* _Assigned task_: Every line of the material below should be retyped exactly.

* _Material provided_:
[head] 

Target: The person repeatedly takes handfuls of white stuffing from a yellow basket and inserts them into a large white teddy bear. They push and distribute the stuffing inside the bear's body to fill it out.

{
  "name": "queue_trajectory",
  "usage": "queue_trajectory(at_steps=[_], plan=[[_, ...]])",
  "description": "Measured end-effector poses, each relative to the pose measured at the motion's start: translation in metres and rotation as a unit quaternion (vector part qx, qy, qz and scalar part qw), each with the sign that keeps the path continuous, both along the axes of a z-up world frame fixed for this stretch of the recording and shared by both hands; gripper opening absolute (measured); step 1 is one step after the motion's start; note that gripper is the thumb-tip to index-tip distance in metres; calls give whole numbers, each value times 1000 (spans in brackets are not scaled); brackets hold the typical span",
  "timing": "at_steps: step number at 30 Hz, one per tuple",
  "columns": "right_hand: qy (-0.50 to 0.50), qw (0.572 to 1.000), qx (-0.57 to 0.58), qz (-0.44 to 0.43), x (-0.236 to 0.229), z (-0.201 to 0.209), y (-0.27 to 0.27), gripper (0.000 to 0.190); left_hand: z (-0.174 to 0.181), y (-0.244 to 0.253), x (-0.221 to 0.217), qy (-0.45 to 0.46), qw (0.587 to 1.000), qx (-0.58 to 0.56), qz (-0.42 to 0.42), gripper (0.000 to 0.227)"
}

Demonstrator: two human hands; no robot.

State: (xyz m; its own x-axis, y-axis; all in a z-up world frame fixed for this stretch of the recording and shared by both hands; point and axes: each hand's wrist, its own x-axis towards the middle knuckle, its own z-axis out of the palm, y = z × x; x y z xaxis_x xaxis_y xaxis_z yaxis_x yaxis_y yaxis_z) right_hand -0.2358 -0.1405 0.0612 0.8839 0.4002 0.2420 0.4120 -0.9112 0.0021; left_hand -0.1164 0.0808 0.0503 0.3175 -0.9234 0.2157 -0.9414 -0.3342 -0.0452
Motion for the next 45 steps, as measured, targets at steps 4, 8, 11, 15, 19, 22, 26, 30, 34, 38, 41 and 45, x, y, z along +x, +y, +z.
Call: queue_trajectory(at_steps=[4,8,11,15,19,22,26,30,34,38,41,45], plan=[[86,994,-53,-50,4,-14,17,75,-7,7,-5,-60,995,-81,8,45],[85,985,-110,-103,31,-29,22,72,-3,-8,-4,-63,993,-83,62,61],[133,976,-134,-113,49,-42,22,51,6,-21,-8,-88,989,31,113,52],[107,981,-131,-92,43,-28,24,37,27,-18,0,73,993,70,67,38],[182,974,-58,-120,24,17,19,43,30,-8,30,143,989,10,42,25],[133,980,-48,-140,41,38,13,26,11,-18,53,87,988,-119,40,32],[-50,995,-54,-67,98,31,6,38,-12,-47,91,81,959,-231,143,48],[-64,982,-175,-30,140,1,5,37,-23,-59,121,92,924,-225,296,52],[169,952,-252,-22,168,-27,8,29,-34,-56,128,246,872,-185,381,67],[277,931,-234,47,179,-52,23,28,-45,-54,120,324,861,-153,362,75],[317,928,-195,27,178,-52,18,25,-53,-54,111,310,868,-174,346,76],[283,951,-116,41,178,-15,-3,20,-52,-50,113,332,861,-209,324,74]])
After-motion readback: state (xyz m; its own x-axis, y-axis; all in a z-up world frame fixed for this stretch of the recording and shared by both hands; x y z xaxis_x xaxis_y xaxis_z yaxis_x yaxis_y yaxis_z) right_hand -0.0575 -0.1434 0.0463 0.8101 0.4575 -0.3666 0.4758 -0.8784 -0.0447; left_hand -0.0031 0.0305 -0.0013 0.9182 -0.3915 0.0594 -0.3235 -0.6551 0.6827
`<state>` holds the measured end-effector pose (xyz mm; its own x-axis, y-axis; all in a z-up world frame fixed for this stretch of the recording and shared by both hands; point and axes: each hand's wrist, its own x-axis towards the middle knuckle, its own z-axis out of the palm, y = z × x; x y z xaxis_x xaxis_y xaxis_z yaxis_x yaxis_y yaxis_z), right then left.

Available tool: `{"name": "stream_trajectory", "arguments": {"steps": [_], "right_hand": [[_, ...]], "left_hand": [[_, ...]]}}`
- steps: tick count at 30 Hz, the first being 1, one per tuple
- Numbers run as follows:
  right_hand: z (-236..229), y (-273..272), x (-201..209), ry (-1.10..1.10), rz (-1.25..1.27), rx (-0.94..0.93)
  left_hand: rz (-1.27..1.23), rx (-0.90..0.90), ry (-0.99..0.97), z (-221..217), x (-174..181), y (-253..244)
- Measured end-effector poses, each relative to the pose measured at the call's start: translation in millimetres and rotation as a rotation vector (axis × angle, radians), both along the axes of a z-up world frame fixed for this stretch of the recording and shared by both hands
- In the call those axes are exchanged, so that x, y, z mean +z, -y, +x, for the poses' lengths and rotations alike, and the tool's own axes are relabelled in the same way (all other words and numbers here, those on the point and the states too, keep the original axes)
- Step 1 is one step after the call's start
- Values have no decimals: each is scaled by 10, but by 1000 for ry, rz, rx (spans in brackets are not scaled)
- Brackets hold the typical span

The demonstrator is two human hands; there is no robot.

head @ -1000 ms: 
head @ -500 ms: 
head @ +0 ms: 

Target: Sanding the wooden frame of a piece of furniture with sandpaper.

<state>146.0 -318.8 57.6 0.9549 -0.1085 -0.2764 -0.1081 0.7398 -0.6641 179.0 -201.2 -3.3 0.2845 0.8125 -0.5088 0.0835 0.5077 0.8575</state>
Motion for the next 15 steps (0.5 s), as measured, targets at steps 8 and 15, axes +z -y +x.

* _Your response_:
[head] 

Target: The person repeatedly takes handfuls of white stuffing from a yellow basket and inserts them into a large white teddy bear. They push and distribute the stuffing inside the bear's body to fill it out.

{
  "name": "queue_trajectory",
  "usage": "queue_trajectory(at_steps=[_], plan=[[_, ...]])",
  "description": "Measured end-effector poses, each relative to the pose measured at the motion's start: translation in metres and rotation as a unit quaternion (vector part qx, qy, qz and scalar part qw), each with the sign that keeps the path continuous, both along the axes of a z-up world frame fixed for this stretch of the recording and shared by both hands; gripper opening absolute (measured); step 1 is one step after the motion's start; note that gripper is the thumb-tip to index-tip distance in metres; calls give whole numbers, each value times 1000 (spans in brackets are not scaled); brackets hold the typical span",
  "timing": "at_steps: step number at 30 Hz, one per tuple",
  "columns": "right_hand: qy (-0.50 to 0.50), qw (0.572 to 1.000), qx (-0.57 to 0.58), qz (-0.44 to 0.43), x (-0.236 to 0.229), z (-0.201 to 0.209), y (-0.27 to 0.27), gripper (0.000 to 0.190); left_hand: z (-0.174 to 0.181), y (-0.244 to 0.253), x (-0.221 to 0.217), qy (-0.45 to 0.46), qw (0.587 to 1.000), qx (-0.58 to 0.56), qz (-0.42 to 0.42), gripper (0.000 to 0.227)"
}

Demonstrator: two human hands; no robot.

State: (xyz m; its own x-axis, y-axis; all in a z-up world frame fixed for this stretch of the recording and shared by both hands; point and axes: each hand's wrist, its own x-axis towards the middle knuckle, its own z-axis out of the palm, y = z × x; x y z xaxis_x xaxis_y xaxis_z yaxis_x yaxis_y yaxis_z) right_hand -0.2358 -0.1405 0.0612 0.8839 0.4002 0.2420 0.4120 -0.9112 0.0021; left_hand -0.1164 0.0808 0.0503 0.3175 -0.9234 0.2157 -0.9414 -0.3342 -0.0452
Motion for the next 45 steps, as measured, targets at steps 4, 8, 11, 15, 19, 22, 26, 30, 34, 38, 41 and 45, x, y, z along +x, +y, +z.
Call: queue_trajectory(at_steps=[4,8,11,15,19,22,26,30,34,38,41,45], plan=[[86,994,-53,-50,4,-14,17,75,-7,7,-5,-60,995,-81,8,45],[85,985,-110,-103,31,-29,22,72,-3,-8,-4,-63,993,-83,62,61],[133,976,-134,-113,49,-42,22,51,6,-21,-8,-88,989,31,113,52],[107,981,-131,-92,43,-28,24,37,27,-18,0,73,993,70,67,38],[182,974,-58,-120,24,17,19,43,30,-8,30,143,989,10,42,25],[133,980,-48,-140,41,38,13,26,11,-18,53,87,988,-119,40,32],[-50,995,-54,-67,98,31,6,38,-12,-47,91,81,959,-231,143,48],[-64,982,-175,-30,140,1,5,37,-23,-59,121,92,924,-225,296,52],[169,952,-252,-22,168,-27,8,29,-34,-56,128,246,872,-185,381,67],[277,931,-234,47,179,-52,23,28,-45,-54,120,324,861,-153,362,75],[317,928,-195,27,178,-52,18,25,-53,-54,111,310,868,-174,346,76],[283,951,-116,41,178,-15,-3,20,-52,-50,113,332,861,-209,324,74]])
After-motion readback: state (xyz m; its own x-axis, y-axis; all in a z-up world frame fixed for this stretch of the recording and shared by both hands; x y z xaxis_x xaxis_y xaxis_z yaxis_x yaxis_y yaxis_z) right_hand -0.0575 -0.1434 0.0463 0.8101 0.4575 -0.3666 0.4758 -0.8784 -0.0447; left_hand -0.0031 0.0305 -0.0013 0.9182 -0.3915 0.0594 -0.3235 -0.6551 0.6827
`<state>` holds the measured end-effector pose (xyz mm; its own x-axis, y-axis; all in a z-up world frame fixed for this stretch of the recording and shared by both hands; point and axes: each hand's wrist, its own x-axis towards the middle knuckle, its own z-axis out of the palm, y = z × x; x y z xaxis_x xaxis_y xaxis_z yaxis_x yaxis_y yaxis_z), right then left.

Available tool: `{"name": "stream_trajectory", "arguments": {"steps": [_], "right_hand": [[_, ...]], "left_hand": [[_, ...]]}}`
- steps: tick count at 30 Hz, the first being 1, one per tuple
- Numbers run as follows:
  right_hand: z (-236..229), y (-273..272), x (-201..209), ry (-1.10..1.10), rz (-1.25..1.27), rx (-0.94..0.93)
  left_hand: rz (-1.27..1.23), rx (-0.90..0.90), ry (-0.99..0.97), z (-221..217), x (-174..181), y (-253..244)
- Measured end-effector poses, each relative to the pose measured at the call's start: translation in millimetres and rotation as a rotation vector (axis × angle, radians), both along the axes of a z-up world frame fixed for this stretch of the recording and shared by both hands
- In the call those axes are exchanged, so that x, y, z mean +z, -y, +x, for the poses' lengths and rotations alike, and the tool's own axes are relabelled in the same way (all other words and numbers here, those on the point and the states too, keep the original axes)
- Step 1 is one step after the call's start
- Values have no decimals: each is scaled by 10, but by 1000 for ry, rz, rx (spans in brackets are not scaled)
- Brackets hold the typical span

The demonstrator is two human hands; there is no robot.

head @ -1000 ms: 
head @ -500 ms: 
head @ +0 ms: 

Target: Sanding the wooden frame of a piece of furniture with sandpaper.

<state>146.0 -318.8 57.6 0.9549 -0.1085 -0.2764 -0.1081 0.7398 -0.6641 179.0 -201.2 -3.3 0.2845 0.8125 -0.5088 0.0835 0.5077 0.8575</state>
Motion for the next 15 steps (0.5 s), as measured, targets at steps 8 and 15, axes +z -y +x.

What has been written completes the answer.